_Problem statement_:
Check each line of the data for the string "white". Report how many have it, and give nothing else.

_Task input_:
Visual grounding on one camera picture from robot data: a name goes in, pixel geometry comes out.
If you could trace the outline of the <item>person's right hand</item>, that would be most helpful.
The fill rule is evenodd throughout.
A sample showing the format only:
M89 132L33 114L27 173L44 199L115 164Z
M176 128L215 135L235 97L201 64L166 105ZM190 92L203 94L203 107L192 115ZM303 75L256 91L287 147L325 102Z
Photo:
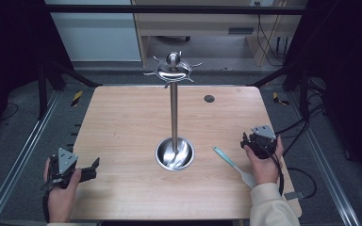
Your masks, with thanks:
M259 159L247 145L244 146L244 150L251 162L256 183L258 185L266 183L276 184L280 173L275 162L270 157L267 159Z

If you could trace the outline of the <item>black metal frame strut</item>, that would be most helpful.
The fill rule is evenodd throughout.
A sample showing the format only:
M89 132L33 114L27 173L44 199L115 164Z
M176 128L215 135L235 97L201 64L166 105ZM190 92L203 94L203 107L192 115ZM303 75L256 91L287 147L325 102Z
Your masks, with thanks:
M261 88L275 78L285 75L286 79L283 83L284 91L292 91L299 86L299 112L304 121L309 121L309 109L307 101L308 91L308 70L303 63L291 63L282 66L277 71L267 75L266 77L250 84L250 87Z
M71 76L73 79L79 81L90 88L100 87L99 83L93 82L83 75L77 73L74 69L65 67L55 61L45 60L38 68L38 87L39 87L39 103L40 112L38 119L42 119L47 113L48 99L46 82L49 82L54 90L63 90L66 87L66 83L62 78L63 74Z

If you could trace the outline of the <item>grey plug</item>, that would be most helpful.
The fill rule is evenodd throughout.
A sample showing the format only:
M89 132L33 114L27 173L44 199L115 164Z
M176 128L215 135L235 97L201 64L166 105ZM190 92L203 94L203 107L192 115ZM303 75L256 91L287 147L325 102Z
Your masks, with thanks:
M285 194L285 198L289 201L289 200L294 200L294 199L304 199L305 198L305 194L303 192L289 192Z

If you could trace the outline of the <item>yellow black striped tape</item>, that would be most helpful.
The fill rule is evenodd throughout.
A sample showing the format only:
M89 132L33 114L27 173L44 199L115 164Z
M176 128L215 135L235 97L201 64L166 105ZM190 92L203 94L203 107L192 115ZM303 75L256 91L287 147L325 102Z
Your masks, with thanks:
M74 98L72 100L71 106L77 106L82 94L83 94L82 90L79 90L76 92L76 94L74 95Z
M278 94L276 92L274 92L272 94L272 99L275 103L278 103L280 105L289 105L289 101L283 101L283 100L280 100L279 97L278 97Z

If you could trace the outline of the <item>white cabinet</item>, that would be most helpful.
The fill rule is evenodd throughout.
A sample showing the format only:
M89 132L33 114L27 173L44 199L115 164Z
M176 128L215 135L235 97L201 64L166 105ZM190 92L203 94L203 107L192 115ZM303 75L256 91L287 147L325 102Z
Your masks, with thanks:
M132 13L53 12L51 16L71 61L140 61Z

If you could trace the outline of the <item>stainless steel utensil stand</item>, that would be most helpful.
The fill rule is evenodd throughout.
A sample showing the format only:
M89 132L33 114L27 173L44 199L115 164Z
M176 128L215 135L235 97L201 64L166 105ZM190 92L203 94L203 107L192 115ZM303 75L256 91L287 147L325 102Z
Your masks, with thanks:
M178 135L178 83L190 81L190 75L195 67L181 58L182 52L170 52L164 59L154 57L158 63L153 72L165 82L165 89L170 89L171 136L162 139L155 150L156 161L165 170L180 171L187 168L194 159L195 150L189 140Z

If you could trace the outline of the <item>aluminium floor rail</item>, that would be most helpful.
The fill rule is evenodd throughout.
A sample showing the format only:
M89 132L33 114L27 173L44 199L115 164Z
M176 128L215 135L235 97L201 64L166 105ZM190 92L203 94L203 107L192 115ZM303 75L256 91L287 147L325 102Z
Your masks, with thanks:
M37 106L32 115L28 116L30 102L21 105L17 103L18 98L9 102L9 110L12 112L0 121L0 215L34 153L60 94L60 91L51 92L46 112L41 116Z
M310 151L314 157L314 160L318 166L321 176L327 186L327 189L332 197L333 203L344 223L345 226L361 226L360 221L346 196L344 189L339 182L337 175L332 169L330 163L326 159L321 146L315 135L310 128L310 123L307 124L304 131L305 139L308 142Z

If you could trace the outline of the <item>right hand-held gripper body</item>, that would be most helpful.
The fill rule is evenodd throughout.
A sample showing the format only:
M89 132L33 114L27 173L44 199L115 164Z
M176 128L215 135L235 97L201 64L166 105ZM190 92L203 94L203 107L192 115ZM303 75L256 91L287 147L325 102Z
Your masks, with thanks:
M275 153L277 146L276 135L268 124L251 128L252 133L247 137L247 145L259 159L269 158Z

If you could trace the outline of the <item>teal handled white spatula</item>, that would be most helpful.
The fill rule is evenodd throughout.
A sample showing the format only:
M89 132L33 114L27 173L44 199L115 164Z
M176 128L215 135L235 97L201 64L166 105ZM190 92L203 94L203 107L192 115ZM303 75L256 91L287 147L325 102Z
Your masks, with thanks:
M249 188L254 188L256 186L255 178L252 174L241 170L236 165L236 163L230 157L228 157L220 148L214 147L213 151L240 174L241 180L245 185L247 185Z

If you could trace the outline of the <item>black horizontal frame bar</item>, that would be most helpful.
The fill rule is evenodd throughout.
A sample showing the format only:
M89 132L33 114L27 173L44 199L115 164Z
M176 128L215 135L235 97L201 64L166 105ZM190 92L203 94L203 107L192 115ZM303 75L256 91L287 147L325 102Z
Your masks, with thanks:
M50 12L66 13L175 13L175 14L261 14L304 15L307 8L158 6L158 5L46 5Z

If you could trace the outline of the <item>person's left hand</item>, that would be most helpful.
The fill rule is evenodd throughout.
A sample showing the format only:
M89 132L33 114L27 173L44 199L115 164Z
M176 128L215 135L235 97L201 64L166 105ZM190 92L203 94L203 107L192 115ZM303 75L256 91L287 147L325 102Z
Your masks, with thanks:
M74 209L76 190L81 179L81 169L76 169L65 189L54 187L49 194L47 207L49 223L69 223Z

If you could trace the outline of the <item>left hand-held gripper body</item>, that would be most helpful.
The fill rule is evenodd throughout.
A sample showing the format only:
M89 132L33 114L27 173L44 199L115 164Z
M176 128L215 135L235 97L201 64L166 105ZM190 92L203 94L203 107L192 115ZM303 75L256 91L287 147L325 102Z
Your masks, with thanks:
M68 188L77 187L79 179L75 174L75 166L78 156L62 148L58 149L57 154L49 158L47 172L48 188Z

_Your response_:
2